* [DATA TO PROCESS]:

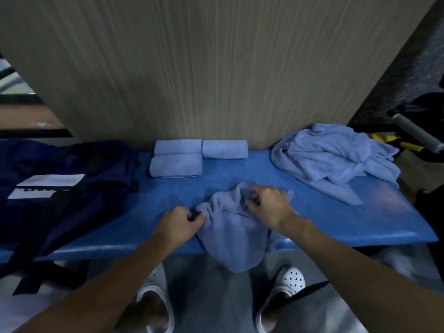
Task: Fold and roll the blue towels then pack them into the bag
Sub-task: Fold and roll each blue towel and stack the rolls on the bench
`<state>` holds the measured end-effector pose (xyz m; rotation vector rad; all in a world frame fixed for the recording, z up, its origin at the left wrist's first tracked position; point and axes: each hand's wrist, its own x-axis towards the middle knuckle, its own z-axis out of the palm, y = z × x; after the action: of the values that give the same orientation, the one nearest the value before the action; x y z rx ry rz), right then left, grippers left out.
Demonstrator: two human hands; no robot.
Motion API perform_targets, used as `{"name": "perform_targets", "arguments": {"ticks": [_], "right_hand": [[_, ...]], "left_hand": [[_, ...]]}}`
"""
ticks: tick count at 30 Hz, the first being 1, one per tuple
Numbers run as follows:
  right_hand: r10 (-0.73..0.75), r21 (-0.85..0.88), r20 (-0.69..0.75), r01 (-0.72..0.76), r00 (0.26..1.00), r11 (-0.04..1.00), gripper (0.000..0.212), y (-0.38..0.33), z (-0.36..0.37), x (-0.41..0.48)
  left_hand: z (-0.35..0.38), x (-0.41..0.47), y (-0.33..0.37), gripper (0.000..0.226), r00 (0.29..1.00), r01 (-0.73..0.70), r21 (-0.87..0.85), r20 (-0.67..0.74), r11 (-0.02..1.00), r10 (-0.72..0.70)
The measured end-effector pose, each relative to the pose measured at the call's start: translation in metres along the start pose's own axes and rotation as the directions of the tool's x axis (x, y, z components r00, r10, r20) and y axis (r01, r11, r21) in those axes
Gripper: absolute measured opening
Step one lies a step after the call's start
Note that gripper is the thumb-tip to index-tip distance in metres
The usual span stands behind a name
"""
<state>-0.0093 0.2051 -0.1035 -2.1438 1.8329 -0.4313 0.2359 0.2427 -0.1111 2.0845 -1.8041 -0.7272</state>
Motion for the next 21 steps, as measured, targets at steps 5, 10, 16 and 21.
{"name": "perform_targets", "arguments": {"ticks": [5,10,16,21], "right_hand": [[0.064,-0.06,-0.049,-0.067,0.997,0.996,0.033,-0.01,0.009,0.011],[0.084,0.293,-0.258,-0.005,0.962,0.956,0.023,-0.005,-0.011,0.02],[0.21,0.425,-0.533,0.046,0.82,0.904,0.013,0.012,-0.065,0.025],[0.266,0.459,-0.501,-0.007,0.824,0.888,0.012,0.028,-0.071,0.006]], "left_hand": [[0.005,0.006,0.006,0.049,0.996,-0.093,-0.184,-0.002,0.979,0.094],[-0.011,0.008,0.021,0.017,0.986,-0.093,-0.313,-0.163,0.945,0.043],[-0.053,0.006,0.046,0.022,0.864,-0.337,-0.295,-0.473,0.894,0.169],[-0.046,-0.002,0.05,0.012,0.858,-0.428,-0.248,-0.413,0.869,0.304]]}}
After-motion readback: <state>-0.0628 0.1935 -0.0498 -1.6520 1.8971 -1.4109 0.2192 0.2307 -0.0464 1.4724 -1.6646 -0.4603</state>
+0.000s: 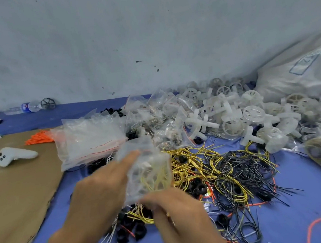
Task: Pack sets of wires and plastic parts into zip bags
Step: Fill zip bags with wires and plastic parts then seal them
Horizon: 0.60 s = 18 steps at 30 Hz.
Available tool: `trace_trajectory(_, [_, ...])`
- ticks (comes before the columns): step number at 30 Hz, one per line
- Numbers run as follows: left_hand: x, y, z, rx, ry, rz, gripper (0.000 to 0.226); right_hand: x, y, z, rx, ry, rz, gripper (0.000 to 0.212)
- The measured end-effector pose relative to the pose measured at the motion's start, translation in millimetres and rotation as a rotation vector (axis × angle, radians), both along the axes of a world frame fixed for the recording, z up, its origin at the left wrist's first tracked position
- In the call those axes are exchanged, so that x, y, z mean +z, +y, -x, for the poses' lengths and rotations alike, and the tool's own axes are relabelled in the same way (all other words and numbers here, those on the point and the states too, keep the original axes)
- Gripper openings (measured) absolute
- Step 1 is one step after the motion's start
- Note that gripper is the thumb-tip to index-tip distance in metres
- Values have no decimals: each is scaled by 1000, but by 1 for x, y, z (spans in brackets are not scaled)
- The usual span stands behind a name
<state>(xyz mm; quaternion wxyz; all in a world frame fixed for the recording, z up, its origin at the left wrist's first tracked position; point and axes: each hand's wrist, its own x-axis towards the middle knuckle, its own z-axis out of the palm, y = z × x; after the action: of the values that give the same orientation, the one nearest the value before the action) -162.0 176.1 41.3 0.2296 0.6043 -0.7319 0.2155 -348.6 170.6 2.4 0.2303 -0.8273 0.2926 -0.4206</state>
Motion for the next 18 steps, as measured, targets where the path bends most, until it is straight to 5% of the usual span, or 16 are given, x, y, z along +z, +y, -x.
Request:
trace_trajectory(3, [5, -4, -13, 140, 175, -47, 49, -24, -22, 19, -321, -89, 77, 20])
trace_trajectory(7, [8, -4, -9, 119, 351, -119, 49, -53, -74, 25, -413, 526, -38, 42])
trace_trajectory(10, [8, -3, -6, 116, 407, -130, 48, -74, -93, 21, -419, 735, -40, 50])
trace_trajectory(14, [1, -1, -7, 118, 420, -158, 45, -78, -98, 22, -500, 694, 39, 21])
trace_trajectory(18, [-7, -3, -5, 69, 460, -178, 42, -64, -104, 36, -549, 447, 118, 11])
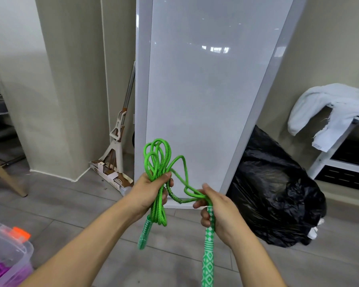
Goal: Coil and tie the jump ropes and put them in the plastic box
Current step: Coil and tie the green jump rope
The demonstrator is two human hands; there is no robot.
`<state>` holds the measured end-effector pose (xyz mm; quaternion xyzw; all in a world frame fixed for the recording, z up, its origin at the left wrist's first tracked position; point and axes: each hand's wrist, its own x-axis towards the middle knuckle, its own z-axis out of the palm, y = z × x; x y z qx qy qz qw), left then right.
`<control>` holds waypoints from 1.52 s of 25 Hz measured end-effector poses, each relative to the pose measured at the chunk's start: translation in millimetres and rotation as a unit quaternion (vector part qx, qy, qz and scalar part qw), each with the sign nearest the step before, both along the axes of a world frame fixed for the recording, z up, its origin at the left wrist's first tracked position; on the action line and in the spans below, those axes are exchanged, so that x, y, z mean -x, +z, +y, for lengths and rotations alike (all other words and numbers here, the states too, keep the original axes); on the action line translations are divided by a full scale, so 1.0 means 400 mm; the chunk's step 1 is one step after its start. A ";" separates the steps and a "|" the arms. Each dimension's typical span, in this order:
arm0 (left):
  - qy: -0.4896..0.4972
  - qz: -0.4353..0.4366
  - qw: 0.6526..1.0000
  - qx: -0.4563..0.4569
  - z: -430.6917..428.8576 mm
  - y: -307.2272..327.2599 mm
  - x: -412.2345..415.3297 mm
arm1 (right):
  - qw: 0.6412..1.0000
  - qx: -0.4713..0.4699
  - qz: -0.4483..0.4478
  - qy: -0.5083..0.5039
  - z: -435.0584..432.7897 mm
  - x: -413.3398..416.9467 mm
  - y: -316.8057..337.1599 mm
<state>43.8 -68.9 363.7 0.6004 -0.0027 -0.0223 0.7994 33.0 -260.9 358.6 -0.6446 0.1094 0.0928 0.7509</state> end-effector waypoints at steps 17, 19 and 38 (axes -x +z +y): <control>0.021 0.196 0.975 -0.106 -0.083 -0.079 0.021 | 0.978 0.038 -0.191 -0.070 0.120 0.012 -0.053; 0.040 0.206 0.974 -0.087 -0.078 -0.078 0.017 | 0.976 0.058 -0.204 -0.045 0.125 0.013 -0.059; 0.130 0.000 0.954 -0.272 0.012 -0.037 -0.021 | 0.927 0.374 -0.013 -0.028 -0.113 -0.023 -0.015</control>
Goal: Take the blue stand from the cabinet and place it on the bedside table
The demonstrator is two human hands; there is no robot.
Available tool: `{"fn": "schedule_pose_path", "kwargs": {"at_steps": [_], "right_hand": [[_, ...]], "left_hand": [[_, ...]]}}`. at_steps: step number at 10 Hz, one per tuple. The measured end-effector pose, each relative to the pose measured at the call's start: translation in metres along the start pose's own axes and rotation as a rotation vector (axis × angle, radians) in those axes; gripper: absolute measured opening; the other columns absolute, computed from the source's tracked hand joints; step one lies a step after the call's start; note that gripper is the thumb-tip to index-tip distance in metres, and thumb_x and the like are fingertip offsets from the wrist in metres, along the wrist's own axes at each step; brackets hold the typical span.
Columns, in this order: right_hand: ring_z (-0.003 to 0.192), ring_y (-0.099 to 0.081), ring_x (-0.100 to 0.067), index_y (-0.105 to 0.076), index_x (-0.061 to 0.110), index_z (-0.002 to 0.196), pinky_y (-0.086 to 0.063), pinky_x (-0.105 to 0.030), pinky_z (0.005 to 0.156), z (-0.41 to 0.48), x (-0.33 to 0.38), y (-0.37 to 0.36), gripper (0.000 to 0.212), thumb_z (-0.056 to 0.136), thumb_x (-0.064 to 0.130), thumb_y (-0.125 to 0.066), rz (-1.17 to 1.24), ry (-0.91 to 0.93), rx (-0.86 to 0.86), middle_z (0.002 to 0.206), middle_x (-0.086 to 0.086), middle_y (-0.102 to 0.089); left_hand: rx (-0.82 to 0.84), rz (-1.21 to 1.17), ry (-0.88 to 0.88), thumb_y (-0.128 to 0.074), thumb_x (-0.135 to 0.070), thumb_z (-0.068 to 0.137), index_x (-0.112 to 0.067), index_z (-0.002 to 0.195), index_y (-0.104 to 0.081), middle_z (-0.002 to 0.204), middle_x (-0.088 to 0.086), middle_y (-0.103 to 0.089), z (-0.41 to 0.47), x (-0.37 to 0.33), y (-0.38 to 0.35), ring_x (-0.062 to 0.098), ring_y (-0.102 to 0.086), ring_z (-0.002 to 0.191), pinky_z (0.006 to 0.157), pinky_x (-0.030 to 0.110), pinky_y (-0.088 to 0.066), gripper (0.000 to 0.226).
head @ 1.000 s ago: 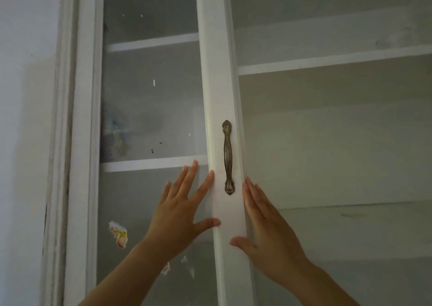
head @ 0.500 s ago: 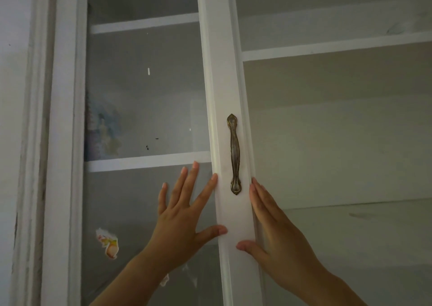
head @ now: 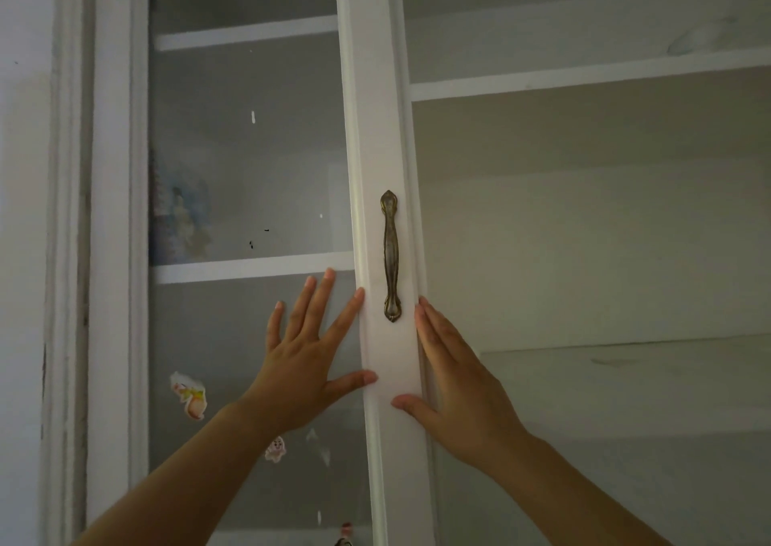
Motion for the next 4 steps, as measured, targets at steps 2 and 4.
{"fn": "schedule_pose_path", "kwargs": {"at_steps": [2,4], "right_hand": [[0.143,0.003,-0.007,0.014,0.022,0.144,-0.019,-0.024,0.11,0.0,0.005,0.008,0.099,0.082,0.051,-0.058,-0.026,-0.009,0.03,0.149,0.017,0.026],[0.142,-0.001,-0.005,-0.001,0.026,0.147,-0.02,-0.027,0.11,-0.009,0.03,0.035,0.09,0.082,0.051,-0.059,-0.007,-0.025,0.119,0.155,0.016,0.014]], "left_hand": [[0.092,0.066,0.046,-0.01,-0.084,0.073,-0.042,0.143,0.009,0.154,0.0,0.019,-0.001,-0.002,0.013,0.02,0.018,0.141,0.11,0.052,-0.004,0.084],[0.269,-0.02,0.023,0.004,-0.082,0.066,-0.053,0.135,0.012,0.157,-0.004,0.013,-0.022,-0.022,0.043,0.024,0.007,0.143,0.112,0.054,-0.008,0.074]]}}
Point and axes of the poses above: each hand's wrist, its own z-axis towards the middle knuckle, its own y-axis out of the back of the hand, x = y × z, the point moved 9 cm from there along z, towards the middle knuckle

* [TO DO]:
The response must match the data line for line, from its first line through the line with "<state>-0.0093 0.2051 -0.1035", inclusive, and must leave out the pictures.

* [ANSWER SPACE]:
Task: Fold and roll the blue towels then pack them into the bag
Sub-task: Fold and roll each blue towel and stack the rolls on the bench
`<state>` holds the measured end-effector pose (xyz m; rotation vector rad; all in a world frame fixed for the recording, z up, its origin at the left wrist's first tracked position; point and axes: each hand's wrist, its own x-axis towards the middle knuckle, its own z-axis out of the palm, y = z × x; after the action: of the values that give the same orientation, the one nearest the value before the action; x y z rx ry rz), right then left, grippers left out.
Demonstrator: two human hands; no robot.
Motion API perform_targets, used as `{"name": "perform_targets", "arguments": {"ticks": [_], "right_hand": [[_, ...]], "left_hand": [[_, ...]]}}`
"""
ticks: tick count at 30 Hz, the first being 1, one per tuple
Numbers run as follows:
  right_hand: r10 (-0.73..0.75), r21 (-0.85..0.88), r20 (-0.69..0.75), r01 (-0.72..0.76), r00 (0.26..1.00), r11 (-0.04..1.00), gripper (0.000..0.212), y (-0.38..0.33), z (-0.36..0.37), x (-0.41..0.48)
  left_hand: z (-0.35..0.38), x (-0.41..0.47), y (-0.33..0.37), gripper (0.000..0.226), r00 (0.29..1.00), r01 (-0.73..0.70), r21 (-0.87..0.85), r20 (-0.67..0.74), r11 (-0.02..1.00), r10 (-0.72..0.70)
The measured end-effector pose, each relative to the pose measured at the call's start: translation in metres along the start pose's own axes and rotation as the directions of the tool's x axis (x, y, z components r00, r10, r20) and y axis (r01, r11, r21) in those axes
Gripper: absolute measured opening
Step one lies a step after the call's start
Note that gripper is the thumb-tip to index-tip distance in metres
The usual span stands behind a name
"""
<state>-0.0093 0.2051 -0.1035 -2.1438 1.8329 -0.4313 0.2359 0.2427 -0.1111 2.0845 -1.8041 -0.7272</state>

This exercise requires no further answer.